Remote control. Some models include remote controls, which you may prefer for navigating and pausing videos during dissemination.

Prices range from about $150 to $300 per projector.

One Media Player per Teacher has done a lot of research and experimentation with these devices. More information on their findings can be found on their website.

Televisions and Video Players Televisions and Video Players

Televisions and video players (either DVD or VCD) are well-known video dissemination devices. Some newer televisions may also have SD card or USB ports, which would allow you to play videos directly without the need for a video player.
Televisions and video players are more common than projectors or computers around the world. Local availability of and access to these devices would reduce the need for the project to purchase its own dissemination equipment.
If not presently available, transporting and powering televisions and video players can be logistically challenging and not cost effective.
Televisions and video players are most appropriate in circumstances where they already exist within the community you are working in.

If these devices are already locally available, you will want to consider their location before deciding to use them. You will also want to be mindful of any local power dynamics. For instance, some farmers might be hesitant to watch videos in the house of a wealthy family or politician from an opposing political party. Location neutrality and physical convenience should be your top priority. If you notice that farmers are failing to show up once you have selected a location, you might want to reconsider your options.

If these devices are not already locally available and you decide to procure them, you will want to consider a number of logistical factors as follows:

  • Do you have a secure location to store the equipment?
  • Do you plan to keep the equipment in one location?
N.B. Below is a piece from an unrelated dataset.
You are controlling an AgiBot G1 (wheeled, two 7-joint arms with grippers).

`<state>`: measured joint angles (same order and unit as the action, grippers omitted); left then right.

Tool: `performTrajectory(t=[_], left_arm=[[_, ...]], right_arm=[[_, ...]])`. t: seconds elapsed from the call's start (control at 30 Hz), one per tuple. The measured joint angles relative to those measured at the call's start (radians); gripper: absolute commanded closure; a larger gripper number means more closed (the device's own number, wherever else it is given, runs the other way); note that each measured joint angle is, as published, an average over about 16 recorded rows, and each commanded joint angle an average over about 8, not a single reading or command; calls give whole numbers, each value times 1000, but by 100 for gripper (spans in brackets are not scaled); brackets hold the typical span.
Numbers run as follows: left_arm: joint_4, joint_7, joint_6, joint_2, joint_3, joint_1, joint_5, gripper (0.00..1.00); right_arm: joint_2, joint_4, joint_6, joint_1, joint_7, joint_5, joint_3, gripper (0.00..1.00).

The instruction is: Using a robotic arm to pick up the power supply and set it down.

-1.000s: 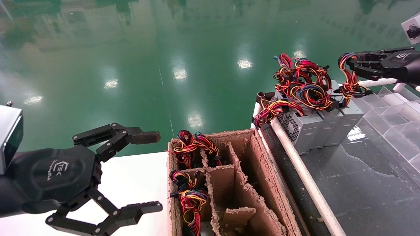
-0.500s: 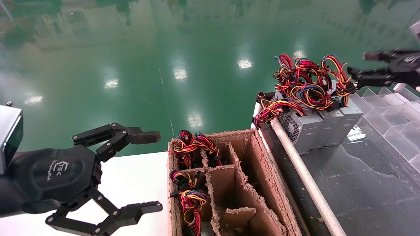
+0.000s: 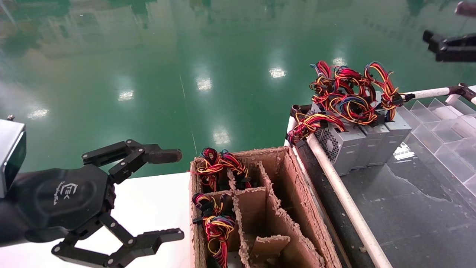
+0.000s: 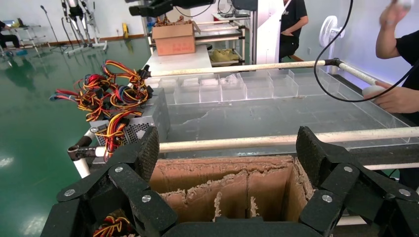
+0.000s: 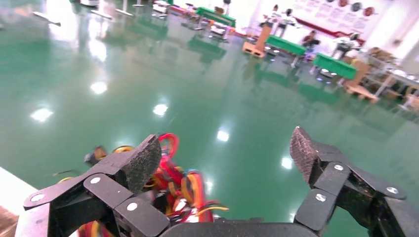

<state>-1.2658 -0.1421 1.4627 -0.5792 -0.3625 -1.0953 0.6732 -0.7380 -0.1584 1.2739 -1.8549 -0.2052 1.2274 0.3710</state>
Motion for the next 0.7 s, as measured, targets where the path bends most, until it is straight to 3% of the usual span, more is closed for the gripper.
performTrajectory(t=[0.7], left_arm=[[0,0,0,0,0,0,0,0]], right_arm=[[50,-440,87,305,154,-194,-36,0]])
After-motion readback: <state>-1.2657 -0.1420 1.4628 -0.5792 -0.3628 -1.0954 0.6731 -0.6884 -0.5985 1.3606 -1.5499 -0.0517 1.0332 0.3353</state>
If so, is it convenient and accessible to farmers? If not, how do you plan to transport it?
  • Is the local power source dependable enough? If not, do you have the resources to purchase and power a generator?

You can purchase a 26-inch LCD television with a USB port for between $220 and $400. If you already have access to a television, you can purchase an inexpensive DVD player for between $30 and $50. Generator prices vary based on local availability, but in general you should expect to pay at least $200 for a basic gas generator in addition to ongoing fuel costs.
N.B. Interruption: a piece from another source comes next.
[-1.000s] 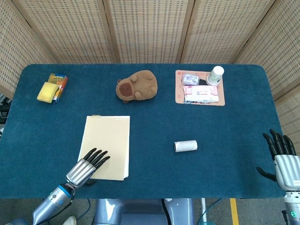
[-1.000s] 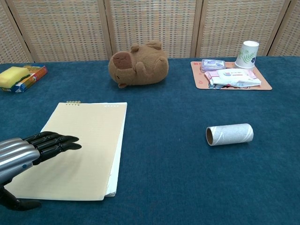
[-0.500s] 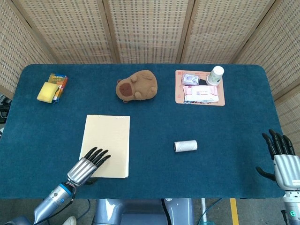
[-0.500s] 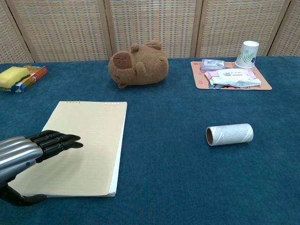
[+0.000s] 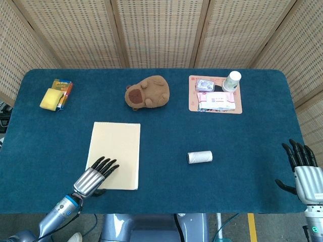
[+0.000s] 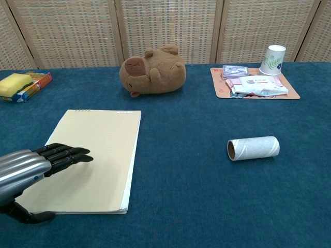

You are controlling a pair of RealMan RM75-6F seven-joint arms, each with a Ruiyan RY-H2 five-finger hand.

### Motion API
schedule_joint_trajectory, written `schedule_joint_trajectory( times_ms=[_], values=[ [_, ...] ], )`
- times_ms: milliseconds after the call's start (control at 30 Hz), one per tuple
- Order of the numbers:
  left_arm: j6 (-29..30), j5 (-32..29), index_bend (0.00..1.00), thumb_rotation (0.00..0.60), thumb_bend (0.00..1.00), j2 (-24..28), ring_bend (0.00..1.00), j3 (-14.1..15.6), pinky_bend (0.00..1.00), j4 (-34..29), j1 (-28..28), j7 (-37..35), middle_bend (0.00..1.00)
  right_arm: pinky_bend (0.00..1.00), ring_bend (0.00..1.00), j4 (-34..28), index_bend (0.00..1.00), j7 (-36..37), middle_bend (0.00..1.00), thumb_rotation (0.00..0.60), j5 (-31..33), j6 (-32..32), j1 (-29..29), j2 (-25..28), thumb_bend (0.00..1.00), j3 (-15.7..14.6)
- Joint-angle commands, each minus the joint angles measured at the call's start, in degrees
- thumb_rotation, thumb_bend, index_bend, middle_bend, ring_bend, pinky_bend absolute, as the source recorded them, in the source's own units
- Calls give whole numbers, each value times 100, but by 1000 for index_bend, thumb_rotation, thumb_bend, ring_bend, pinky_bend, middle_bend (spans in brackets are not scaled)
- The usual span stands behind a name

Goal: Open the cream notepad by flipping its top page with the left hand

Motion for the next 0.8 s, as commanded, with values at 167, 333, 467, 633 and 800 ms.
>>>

Portable Video Players Portable Video Players

Portable video players (PVPs) are compact devices that generally have a three- to ten inch screen with a built-in DVD player. Some models also include USB and SD card memory input slots.
PVPs are compact and relatively light, so they can be easily transported. Models with SD card input may be more cost effective since you will not need to burn DVDs to disseminate your videos.
Limited screen size. Also, with the increasing popularity of tablets and smart phones, these sole-purpose devices will likely be phased out in the not-too-distant future.
PVPs are best used when disseminating videos to only two or three farmers at a time.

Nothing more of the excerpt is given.